## EXERCISE:
Copy out each line below exactly as written.
:: COLLECTED DATA ::
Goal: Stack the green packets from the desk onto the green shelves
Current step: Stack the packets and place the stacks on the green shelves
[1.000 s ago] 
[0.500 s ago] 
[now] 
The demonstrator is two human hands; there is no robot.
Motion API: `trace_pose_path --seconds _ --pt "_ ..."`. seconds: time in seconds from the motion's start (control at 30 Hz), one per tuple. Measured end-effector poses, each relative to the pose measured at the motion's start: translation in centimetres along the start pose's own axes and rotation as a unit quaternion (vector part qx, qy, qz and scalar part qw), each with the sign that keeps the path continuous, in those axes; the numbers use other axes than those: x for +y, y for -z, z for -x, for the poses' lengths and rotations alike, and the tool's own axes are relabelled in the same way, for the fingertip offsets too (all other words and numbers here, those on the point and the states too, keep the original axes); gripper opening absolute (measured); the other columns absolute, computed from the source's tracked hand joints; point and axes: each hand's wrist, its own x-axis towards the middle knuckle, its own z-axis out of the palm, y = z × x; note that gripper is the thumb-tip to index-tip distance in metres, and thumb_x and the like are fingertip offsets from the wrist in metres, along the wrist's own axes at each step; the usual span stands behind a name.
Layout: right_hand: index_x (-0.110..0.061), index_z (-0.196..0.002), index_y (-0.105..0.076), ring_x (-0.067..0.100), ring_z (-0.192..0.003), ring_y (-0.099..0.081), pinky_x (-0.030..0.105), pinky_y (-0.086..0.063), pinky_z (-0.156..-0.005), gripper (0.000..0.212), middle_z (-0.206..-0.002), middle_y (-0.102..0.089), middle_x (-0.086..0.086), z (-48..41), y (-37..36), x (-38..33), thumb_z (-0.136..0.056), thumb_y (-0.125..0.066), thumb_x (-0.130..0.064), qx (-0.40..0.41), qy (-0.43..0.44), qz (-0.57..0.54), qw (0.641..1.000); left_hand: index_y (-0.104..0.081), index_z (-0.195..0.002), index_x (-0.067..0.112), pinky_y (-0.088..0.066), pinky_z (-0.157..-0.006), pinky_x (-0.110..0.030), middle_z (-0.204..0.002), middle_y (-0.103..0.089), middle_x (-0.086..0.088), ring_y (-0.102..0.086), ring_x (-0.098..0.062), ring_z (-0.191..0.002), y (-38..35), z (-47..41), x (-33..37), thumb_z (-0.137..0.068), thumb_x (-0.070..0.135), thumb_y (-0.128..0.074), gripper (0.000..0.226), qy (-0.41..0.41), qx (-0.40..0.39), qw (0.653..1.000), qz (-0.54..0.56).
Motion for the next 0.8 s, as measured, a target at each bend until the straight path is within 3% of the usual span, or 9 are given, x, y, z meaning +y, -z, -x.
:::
## ANSWER TO THE EXERCISE:
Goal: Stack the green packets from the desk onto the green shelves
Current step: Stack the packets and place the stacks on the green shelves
[1.000 s ago] 
[0.500 s ago] 
[now] 
The demonstrator is two human hands; there is no robot.
Motion API: `trace_pose_path --seconds _ --pt "_ ..."`. seconds: time in seconds from the motion's start (control at 30 Hz), one per tuple. Measured end-effector poses, each relative to the pose measured at the motion's start: translation in centimetres along the start pose's own axes and rotation as a unit quaternion (vector part qx, qy, qz and scalar part qw), each with the sign that keeps the path continuous, in those axes; the numbers use other axes than those: x for +y, y for -z, z for -x, for the poses' lengths and rotations alike, and the tool's own axes are relabelled in the same way, for the fingertip offsets too (all other words and numbers here, those on the point and the states too, keep the original axes); gripper opening absolute (measured); the other columns absolute, computed from the source's tracked hand joints; point and axes: each hand's wrist, its own x-axis towards the middle knuckle, its own z-axis out of the palm, y = z × x; note that gripper is the thumb-tip to index-tip distance in metres, and thumb_x and the like are fingertip offsets from the wrist in metres, along the wrist's own axes at each step; the usual span stands behind a name.
Layout: right_hand: index_x (-0.110..0.061), index_z (-0.196..0.002), index_y (-0.105..0.076), ring_x (-0.067..0.100), ring_z (-0.192..0.003), ring_y (-0.099..0.081), pinky_x (-0.030..0.105), pinky_y (-0.086..0.063), pinky_z (-0.156..-0.005), gripper (0.000..0.212), middle_z (-0.206..-0.002), middle_y (-0.102..0.089), middle_x (-0.086..0.086), z (-48..41), y (-37..36), x (-38..33), thumb_z (-0.136..0.056), thumb_y (-0.125..0.066), thumb_x (-0.130..0.064), qx (-0.40..0.41), qy (-0.43..0.44), qz (-0.57..0.54), qw (0.641..1.000); left_hand: index_y (-0.104..0.081), index_z (-0.195..0.002), index_x (-0.067..0.112), pinky_y (-0.088..0.066), pinky_z (-0.157..-0.006), pinky_x (-0.110..0.030), middle_z (-0.204..0.002), middle_y (-0.103..0.089), middle_x (-0.086..0.088), ring_y (-0.102..0.086), ring_x (-0.098..0.062), ring_z (-0.191..0.002), y (-38..35), z (-47..41), x (-33..37), thumb_z (-0.137..0.068), thumb_x (-0.070..0.135), thumb_y (-0.128..0.074), gripper (0.000..0.226), qy (-0.41..0.41), qx (-0.40..0.39), qw (0.653..1.000), qz (-0.54..0.56).
Motion for the next 0.8 s, as measured, a target at each bend until the straight path is within 3% of the usual span, or 9 are given, x, y, z meaning +y, -z, -x.

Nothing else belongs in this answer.